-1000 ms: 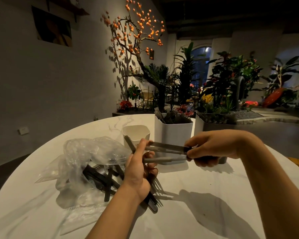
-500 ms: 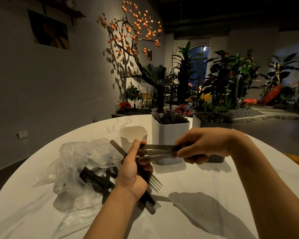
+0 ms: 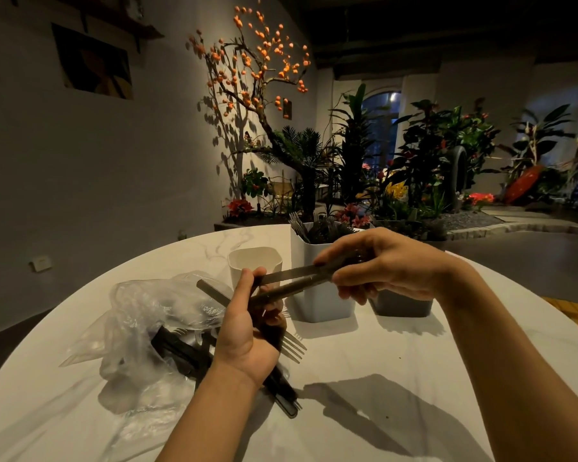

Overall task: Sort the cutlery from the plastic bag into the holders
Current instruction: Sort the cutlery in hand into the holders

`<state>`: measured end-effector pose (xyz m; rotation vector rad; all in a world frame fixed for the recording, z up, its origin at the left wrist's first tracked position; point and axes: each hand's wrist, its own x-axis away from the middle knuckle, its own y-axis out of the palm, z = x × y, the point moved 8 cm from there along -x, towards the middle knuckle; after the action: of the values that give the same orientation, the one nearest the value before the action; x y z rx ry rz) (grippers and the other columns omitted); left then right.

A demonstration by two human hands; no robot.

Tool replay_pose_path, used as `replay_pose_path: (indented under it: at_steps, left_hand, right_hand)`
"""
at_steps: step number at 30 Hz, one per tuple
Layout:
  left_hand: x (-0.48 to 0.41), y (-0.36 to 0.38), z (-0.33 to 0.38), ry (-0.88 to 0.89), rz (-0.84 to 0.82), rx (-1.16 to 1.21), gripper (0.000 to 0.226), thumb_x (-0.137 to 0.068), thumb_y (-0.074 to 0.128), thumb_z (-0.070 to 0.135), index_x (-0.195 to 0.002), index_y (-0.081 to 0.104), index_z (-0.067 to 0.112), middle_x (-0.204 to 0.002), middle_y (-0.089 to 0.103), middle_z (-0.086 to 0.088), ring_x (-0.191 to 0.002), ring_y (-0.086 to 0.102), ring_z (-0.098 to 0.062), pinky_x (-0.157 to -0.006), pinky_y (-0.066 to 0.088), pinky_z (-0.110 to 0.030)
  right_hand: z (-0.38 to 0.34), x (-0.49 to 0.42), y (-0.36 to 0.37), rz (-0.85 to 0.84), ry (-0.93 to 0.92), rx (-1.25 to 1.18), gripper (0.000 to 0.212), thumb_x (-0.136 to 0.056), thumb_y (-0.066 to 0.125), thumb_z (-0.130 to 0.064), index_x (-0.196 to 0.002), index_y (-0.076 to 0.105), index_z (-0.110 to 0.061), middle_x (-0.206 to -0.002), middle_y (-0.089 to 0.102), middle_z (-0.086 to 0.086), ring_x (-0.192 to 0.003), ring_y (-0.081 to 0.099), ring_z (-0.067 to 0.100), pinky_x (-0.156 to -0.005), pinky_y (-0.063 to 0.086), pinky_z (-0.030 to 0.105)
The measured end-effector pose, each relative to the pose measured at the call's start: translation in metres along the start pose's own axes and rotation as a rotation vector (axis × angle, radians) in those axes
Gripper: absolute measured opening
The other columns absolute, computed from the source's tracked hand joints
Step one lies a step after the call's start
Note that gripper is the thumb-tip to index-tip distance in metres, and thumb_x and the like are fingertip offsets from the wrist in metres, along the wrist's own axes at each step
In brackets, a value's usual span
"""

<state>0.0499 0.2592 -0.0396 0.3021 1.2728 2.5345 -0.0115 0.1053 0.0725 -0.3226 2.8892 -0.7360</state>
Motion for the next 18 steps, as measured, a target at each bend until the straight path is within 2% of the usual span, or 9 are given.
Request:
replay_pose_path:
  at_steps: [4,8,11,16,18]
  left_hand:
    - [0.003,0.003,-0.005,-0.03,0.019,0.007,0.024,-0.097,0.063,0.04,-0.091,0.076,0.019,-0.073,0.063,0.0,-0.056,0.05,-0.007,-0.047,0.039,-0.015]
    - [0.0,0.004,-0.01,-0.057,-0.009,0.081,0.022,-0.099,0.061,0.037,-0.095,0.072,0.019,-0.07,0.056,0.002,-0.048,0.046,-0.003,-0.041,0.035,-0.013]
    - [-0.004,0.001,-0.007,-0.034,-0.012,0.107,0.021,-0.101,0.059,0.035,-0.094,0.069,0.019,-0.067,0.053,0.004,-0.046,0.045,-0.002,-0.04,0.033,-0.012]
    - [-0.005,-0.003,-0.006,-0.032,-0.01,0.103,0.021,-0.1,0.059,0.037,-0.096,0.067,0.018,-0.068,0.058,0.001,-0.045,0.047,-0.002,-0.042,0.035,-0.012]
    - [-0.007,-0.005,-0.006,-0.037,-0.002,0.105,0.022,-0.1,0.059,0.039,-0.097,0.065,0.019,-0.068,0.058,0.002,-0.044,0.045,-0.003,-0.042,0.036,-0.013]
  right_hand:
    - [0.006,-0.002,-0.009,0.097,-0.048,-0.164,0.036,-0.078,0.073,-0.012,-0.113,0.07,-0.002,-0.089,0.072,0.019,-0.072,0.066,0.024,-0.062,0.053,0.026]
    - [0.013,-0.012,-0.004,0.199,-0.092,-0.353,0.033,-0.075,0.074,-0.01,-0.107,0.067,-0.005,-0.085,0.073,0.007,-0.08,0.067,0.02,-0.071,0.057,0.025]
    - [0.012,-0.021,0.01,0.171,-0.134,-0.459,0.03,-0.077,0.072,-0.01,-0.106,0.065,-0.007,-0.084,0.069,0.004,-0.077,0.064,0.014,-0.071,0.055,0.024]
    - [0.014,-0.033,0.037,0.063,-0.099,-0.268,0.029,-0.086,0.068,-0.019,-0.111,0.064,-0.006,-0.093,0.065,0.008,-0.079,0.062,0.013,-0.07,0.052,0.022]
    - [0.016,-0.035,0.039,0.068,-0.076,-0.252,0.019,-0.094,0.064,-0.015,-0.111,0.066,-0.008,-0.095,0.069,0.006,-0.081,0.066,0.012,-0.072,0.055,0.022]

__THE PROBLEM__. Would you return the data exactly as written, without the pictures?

__WORKED SOLUTION__.
-1000 ms: 
-500 ms: 
+0 ms: 

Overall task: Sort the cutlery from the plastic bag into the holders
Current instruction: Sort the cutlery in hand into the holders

`<state>`: measured end-effector pose (xyz m; rotation vector rad; all in a world frame fixed for the recording, z up, its origin at the left wrist's first tracked position; point and axes: each hand's wrist, its own x-axis away from the middle knuckle, its own y-axis out of the palm, z = x × y, the point moved 8 cm from there along -x, towards the middle knuckle; after the action: of the values that give the same orientation, the one nearest the value before the action; x y z rx ry rz) (grippers and the other columns omitted); left then right.

A demonstration by two human hands; no robot.

Tool replay_pose_path, used as `replay_pose_path: (indented under it: at_steps, left_hand, right_hand)`
"""
at_steps: step number at 30 Hz, one per tuple
Layout:
  left_hand: x (-0.48 to 0.41), y (-0.36 to 0.38), z (-0.33 to 0.38), ry (-0.88 to 0.89), rz (-0.84 to 0.82), rx (-1.16 to 1.21), gripper (0.000 to 0.226), thumb_x (-0.137 to 0.068), thumb_y (-0.074 to 0.128), thumb_z (-0.070 to 0.135), index_x (-0.195 to 0.002), index_y (-0.081 to 0.104), index_z (-0.067 to 0.112), middle_x (-0.204 to 0.002), middle_y (-0.089 to 0.103), middle_z (-0.086 to 0.088), ring_x (-0.191 to 0.002), ring_y (-0.086 to 0.102), ring_z (-0.098 to 0.062), pinky_x (-0.157 to -0.006), pinky_y (-0.066 to 0.088), pinky_z (-0.110 to 0.030)
  right_hand: z (-0.38 to 0.34), x (-0.49 to 0.42), y (-0.36 to 0.37), rz (-0.85 to 0.84), ry (-0.93 to 0.92), rx (-1.25 to 1.18), gripper (0.000 to 0.212), thumb_x (-0.136 to 0.056), thumb_y (-0.066 to 0.125), thumb_z (-0.130 to 0.064), index_x (-0.196 to 0.002), index_y (-0.076 to 0.105), index_z (-0.110 to 0.061), middle_x (-0.206 to -0.002), middle_y (-0.089 to 0.102), middle_z (-0.086 to 0.086), ring_x (-0.192 to 0.003), ring_y (-0.081 to 0.099), ring_z (-0.067 to 0.100), pinky_x (-0.156 to -0.005), pinky_y (-0.063 to 0.086), pinky_z (-0.030 to 0.105)
The measured end-effector pose, each relative to the pose measured at the call's start: translation in metres along the start pose's own axes and rotation as a rotation vector (axis × angle, radians) in those axes
Gripper: absolute measured opening
The other columns absolute, computed from the source's tracked hand joints
Step one lies a step after the call's start
Note that gripper is the thumb-tip to index-tip distance in metres, and thumb_x and the like are fingertip offsets from the wrist in metres, along the wrist's own axes at each step
In brackets, a value's usual span
"""

<state>0.0499 0.2592 -0.0396 0.3021 1.2728 2.5345 -0.0115 0.1053 0.0725 -0.3226 2.8892 -0.7360</state>
Motion for the next 18 steps, as measured, a target at each bend until the straight path is within 2% of the usual span, or 9 are given.
Request:
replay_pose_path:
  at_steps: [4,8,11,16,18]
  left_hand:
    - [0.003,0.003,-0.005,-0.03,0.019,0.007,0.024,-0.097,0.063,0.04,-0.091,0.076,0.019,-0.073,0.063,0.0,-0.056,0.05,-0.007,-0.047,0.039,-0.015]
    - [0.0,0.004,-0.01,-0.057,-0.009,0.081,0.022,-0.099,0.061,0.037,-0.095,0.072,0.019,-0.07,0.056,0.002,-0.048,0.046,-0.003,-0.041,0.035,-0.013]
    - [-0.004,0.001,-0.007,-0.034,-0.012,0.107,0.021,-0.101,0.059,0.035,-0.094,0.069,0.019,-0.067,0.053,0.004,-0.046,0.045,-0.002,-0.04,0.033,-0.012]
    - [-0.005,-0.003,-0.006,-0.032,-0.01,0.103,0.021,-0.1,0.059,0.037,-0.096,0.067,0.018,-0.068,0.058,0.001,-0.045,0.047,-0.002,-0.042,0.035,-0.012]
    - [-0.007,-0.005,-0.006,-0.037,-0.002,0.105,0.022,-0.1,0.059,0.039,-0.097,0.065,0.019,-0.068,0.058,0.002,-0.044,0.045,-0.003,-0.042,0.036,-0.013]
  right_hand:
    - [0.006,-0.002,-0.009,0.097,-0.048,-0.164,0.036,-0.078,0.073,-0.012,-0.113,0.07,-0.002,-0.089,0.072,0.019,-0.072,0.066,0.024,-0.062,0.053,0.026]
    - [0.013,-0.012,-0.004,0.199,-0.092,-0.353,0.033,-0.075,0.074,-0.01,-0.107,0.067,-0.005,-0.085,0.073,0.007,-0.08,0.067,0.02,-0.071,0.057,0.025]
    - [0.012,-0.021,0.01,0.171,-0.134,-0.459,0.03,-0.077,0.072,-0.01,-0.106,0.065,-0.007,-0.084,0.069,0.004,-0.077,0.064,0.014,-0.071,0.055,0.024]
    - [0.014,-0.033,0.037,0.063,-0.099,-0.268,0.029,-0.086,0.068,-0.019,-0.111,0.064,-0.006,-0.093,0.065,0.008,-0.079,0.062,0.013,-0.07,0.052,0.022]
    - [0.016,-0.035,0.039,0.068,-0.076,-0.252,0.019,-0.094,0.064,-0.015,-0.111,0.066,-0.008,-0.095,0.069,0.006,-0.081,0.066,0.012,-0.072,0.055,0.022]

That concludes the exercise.